Ryan Keith was both storyteller and photographer for the program about Wake Forest’s ghosts at the Wake Forest Historical Museum Sunday, Oct. 16.
He had carefully arranged the battery-powered video camera to catch both the video he had prerecorded and his narration at the front of the small auditorium.
The program went swimmingly, with additional tales about ghosts related by Ed Morris, the director at the museum, and Hugh Nourse, who maintains the gardens around the museum and the Calvin Jones House.
Keith took the camera and its flash drive home and, a couple days later, decided to review it and perhaps edit it. He was watching the sound volume along with the video.
The hiss started out as a background noise and then began swelling until Keith could not hear himself in the video. Then – suddenly – it stopped.

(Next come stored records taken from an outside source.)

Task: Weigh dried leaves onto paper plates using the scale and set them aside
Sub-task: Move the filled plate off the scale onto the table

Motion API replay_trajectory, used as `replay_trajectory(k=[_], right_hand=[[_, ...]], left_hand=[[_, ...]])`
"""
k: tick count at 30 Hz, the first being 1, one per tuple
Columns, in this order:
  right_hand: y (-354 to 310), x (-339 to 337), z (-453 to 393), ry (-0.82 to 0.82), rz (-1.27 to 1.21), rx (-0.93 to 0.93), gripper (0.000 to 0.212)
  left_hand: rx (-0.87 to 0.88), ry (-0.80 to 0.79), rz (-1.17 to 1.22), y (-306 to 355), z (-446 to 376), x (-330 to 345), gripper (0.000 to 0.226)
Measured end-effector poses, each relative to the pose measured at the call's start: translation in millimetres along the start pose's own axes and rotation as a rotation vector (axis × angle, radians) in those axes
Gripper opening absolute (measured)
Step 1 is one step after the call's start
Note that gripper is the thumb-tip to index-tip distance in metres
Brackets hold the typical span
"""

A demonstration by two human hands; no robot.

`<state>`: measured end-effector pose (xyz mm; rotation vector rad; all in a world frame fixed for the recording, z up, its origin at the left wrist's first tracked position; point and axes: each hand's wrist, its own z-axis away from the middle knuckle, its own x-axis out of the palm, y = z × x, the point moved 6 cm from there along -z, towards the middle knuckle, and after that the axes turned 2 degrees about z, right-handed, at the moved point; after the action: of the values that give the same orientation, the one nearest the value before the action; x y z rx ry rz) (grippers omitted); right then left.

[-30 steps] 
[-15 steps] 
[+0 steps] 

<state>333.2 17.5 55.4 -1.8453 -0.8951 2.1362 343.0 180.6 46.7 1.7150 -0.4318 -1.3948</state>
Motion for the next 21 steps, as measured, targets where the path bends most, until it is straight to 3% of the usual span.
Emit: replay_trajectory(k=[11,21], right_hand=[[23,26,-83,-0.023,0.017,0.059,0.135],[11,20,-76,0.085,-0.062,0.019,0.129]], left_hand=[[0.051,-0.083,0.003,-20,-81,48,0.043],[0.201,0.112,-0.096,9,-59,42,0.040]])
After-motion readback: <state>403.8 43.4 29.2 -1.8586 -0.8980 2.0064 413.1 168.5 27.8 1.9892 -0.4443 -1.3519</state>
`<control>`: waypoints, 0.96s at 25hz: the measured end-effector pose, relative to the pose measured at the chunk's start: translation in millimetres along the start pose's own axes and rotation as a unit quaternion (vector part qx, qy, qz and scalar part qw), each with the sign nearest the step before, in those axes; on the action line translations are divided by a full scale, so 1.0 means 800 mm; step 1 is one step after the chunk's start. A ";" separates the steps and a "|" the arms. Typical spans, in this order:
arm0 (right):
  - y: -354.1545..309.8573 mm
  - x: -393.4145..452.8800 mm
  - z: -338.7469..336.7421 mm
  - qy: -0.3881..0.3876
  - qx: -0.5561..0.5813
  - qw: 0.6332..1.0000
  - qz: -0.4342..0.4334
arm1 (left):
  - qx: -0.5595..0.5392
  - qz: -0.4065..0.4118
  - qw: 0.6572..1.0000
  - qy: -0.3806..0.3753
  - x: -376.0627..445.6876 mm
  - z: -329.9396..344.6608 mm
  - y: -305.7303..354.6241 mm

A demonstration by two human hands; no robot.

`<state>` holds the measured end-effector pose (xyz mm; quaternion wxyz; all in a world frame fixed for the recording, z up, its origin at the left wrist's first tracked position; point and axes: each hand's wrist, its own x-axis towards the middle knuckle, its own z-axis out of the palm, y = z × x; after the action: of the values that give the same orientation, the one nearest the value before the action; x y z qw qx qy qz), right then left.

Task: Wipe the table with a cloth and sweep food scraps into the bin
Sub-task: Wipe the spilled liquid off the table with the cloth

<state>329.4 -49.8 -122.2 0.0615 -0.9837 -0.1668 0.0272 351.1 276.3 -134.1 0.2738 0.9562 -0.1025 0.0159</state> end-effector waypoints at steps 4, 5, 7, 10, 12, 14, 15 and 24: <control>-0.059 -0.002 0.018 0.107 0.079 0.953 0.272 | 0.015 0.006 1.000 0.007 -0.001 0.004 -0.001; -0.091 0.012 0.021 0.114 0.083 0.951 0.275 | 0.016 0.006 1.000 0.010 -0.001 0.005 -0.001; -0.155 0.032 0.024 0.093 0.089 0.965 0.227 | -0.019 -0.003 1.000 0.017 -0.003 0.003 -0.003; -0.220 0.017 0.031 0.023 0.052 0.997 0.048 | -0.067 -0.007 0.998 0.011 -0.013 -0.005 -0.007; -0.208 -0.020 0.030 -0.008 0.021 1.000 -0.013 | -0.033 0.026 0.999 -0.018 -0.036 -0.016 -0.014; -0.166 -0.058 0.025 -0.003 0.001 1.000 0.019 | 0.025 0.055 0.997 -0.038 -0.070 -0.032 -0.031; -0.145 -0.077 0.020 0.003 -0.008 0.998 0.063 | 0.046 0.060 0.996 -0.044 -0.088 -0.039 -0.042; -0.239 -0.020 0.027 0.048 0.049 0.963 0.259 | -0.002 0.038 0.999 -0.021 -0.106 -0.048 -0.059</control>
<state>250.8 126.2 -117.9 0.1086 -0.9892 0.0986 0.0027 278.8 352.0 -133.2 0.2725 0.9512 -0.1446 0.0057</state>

But almost immediately the hiss was back, just a whisper at first and growing to a loud growl. Then, again, it stopped.
This was repeated and repeated – and then the camera stopped filming 26 minutes into the program that lasted about 45 minutes.
How did this happen? What was the cause?
Keith said the battery was new and still had available power. It was not an equipment problem or failure.
Morris has an explanation – the resident ghost or spirit at the museum. It is someone who became angry when the local white lightning still was installed in an exhibit. It has flung the pictures that hang above the still across to the other wall. It turns on the movement-activated lights in the bathrooms and the movement security sensors.
Now, apparently, it is more than irritated by talk about ghosts.